I've been really spoiled the last couple months. It started with a memorable chef's table dinner for 4 at Art & Soul (tkern) I won at a silent auction. Then when BoardSmith and family were in town abut 2 weeks ago we had another fantastic dinner at the Green Pig Bistro (ChucktheButcher). And the latest was an incredible dinner at Bistro Blanc in Columbia, Maryland -- a restaurant owned and run by marc4pt0. The stars aligned to make this last one happen; I volunteered to instruct at a teen survival driving school a little west of Baltimore, and then realized I would be driving right past Marc's place. Marc said "sure, come on by", so I happily lined up a couple other dinner companions ahead of time. Of course at the very last minute we picked up three extra people who needed a place to go for dinner as well, and Marc graciously accommodated us by housing our group in the Wine Cellar/ Chef's Table room that abuts the kitchen. In fact, it is separated from the expo area by a sliding glass door, so we were even able to watch a bit of the action. 

(If you looks closely in the background on the left, you can catch a glimpse of two KKF members hard at work) Marc started us off by sending out a batch of apps, including Brussels sprouts made edible by cooking them with a few pounds of bacon, foie gras, BBQ ribs and braised pork belly. It was very reminiscent of the dinner at Green Pig Bistro; these guys definitely think alike. Sadly we wolfed down the apps before thinking about snapping any pictures  The food was accompanied by a really nice pinot noir from Washington State -- they have a large selection of wines, and their markups are much less that at most restaurants. We next had a couple baskets of homemade rolls, with several toppings including oil heavily infused with garlic and a spicy baba ganouch. For entrees two of us picked the 72 hour sous vide short ribs 
three picked swordfish 
and one picked gnocchi Bolognese 
I cannot vouch for the swordfish, but the short ribs were delicious (included very good local roasted vegetables) and the gnocchi tasted almost as good as mine  For dessert most of us went with a molten chocolate cake with cabernet sauce and housemade salted caramel ice cream, and one or two went with an apple tart. The desserts were an excellent end to a first-rate dining experience. Marc's kitchen and wait staff were top-notch, which made the experience even better. And don't discount the show visible through the glass door; while Marc and the other main cooks were largely hidden from view, both of the guys working in front cut themselves and we got to watch one of them apply a duct tape repair twice :cool2: And to punctuate how well everyone enjoyed themselves, three of my dinner companions are already organizing another dinner in December at the Chef's Table. And that's saying something, as Marc's place is about an hour away. Thanks again for a fantastic meal, Marc!


----------



## marc4pt0 (Nov 14, 2013)

Thank you, David! The 2 cold side guys in front got a good work out that night, as well as some new scars, but they rocked it for being pretty new!


----------



## WildBoar (Nov 14, 2013)

We are used to racers tape and zip ties for trackside car repairs, so everyone got a good laugh out of the duct tape. Those guys were really busy, but always kept calm and collected. Still learning my kitchen terms; so that was garde mange? (I probably misspelled)


----------



## Von blewitt (Nov 14, 2013)

Food looks delicious, great write up too. Thanks


----------



## hambone.johnson (Nov 15, 2013)

good to see the chefs room is up and running. .. miss your place Mark. next time I come home, maybe a stage.


----------



## Lefty (Nov 15, 2013)

Looks great! If I ever decide to go that way, you're on my list.


----------



## quantumcloud509 (Nov 15, 2013)

Awesome write up!


----------



## Keith Sinclair (Nov 16, 2013)

WildBoar said:


> We are used to racers tape and zip ties for trackside car repairs, so everyone got a good laugh out of the duct tape. Those guys were really busy, but always kept calm and collected. Still learning my kitchen terms; so that was garde mange? (I probably misspelled)

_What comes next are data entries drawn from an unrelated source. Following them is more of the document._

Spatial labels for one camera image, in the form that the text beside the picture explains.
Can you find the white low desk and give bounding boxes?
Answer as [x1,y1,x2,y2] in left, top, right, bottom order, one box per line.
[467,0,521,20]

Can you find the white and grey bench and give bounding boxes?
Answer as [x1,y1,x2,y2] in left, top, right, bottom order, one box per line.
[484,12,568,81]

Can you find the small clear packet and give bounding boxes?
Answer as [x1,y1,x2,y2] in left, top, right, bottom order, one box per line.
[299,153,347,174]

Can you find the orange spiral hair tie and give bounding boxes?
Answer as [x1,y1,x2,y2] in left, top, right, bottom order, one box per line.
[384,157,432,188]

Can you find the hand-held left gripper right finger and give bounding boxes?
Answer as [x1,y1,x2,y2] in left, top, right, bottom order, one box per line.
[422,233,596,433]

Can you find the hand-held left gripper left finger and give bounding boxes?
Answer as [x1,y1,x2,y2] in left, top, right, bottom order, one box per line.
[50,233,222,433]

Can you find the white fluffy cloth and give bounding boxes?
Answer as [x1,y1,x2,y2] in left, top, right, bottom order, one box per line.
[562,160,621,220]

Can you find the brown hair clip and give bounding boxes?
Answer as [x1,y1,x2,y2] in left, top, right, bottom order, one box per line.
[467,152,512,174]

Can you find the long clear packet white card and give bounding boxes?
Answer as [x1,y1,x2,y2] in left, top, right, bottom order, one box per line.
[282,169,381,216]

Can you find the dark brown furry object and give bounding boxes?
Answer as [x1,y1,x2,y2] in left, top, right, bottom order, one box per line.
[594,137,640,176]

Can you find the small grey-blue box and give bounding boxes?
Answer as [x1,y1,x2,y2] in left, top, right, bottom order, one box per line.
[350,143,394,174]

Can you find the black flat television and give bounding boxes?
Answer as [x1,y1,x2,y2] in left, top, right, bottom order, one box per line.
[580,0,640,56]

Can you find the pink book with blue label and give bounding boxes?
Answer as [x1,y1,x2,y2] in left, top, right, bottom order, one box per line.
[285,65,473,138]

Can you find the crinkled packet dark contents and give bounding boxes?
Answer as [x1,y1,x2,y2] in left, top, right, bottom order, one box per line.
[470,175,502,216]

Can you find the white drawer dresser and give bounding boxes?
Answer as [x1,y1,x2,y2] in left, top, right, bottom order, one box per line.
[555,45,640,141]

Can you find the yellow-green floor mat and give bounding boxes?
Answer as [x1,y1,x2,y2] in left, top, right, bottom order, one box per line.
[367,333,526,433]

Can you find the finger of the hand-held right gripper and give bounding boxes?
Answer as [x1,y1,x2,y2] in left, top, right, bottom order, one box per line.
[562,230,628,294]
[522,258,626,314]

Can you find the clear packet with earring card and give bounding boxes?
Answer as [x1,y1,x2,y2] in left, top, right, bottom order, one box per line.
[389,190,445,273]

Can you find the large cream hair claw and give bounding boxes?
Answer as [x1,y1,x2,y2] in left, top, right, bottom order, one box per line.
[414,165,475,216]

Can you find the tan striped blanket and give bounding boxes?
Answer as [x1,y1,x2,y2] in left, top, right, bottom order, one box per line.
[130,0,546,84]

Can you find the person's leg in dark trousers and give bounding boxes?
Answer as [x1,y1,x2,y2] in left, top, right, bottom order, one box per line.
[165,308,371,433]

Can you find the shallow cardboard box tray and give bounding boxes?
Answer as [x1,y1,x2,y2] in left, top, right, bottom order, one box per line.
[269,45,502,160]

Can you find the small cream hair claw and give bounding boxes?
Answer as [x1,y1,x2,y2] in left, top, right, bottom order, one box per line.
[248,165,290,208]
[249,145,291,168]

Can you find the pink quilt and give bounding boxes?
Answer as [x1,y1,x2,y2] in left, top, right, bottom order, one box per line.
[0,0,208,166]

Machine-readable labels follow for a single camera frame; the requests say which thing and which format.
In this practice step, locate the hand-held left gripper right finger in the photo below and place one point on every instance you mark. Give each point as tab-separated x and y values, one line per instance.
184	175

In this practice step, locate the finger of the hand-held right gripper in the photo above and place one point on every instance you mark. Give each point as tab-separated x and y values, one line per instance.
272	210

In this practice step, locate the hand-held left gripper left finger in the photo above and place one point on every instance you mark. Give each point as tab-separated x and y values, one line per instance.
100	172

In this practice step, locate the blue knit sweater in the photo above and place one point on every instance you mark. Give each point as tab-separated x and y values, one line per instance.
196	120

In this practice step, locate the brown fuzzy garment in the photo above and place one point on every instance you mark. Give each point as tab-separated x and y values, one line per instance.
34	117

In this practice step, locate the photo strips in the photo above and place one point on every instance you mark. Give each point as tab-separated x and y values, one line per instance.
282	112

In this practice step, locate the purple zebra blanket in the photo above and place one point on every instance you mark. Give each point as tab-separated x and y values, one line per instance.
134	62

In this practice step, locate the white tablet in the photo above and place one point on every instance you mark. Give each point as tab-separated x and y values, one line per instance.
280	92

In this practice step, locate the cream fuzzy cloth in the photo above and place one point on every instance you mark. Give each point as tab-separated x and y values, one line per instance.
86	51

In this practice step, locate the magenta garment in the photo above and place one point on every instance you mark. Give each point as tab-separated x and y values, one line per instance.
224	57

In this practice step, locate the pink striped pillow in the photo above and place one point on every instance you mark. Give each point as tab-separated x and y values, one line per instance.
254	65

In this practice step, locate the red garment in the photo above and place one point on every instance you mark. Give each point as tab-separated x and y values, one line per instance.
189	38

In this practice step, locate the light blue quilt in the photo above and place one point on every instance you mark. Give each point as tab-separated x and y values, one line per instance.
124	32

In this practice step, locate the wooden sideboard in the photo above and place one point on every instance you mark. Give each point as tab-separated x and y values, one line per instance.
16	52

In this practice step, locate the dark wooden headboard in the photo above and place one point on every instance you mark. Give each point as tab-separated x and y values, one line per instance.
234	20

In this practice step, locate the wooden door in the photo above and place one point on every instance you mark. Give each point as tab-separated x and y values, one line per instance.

Do you mean Gardemanger?Loosely in modern terms the Chef Gardemanger manages the cold kitchen or pantry.It comes out of the French language as someone who guards the food often cold storage.Making salads from leftover meats etc.

I worked line cook,banquet cook,butcher ended my career quite a few yrs. as Chef Guardmanger at Kahala Hilton.All ordering,managing outlets & banquets cold side.Dressings,salads,canapes,sushi,sashimi,diff. types of jobs endless depending on Banquet & outlet menu's.Also did all the Ice Carvings & alot of the decorative food work.


----------



## CoqaVin (Nov 17, 2013)

I learned quite a lot while doing Garde Manger


----------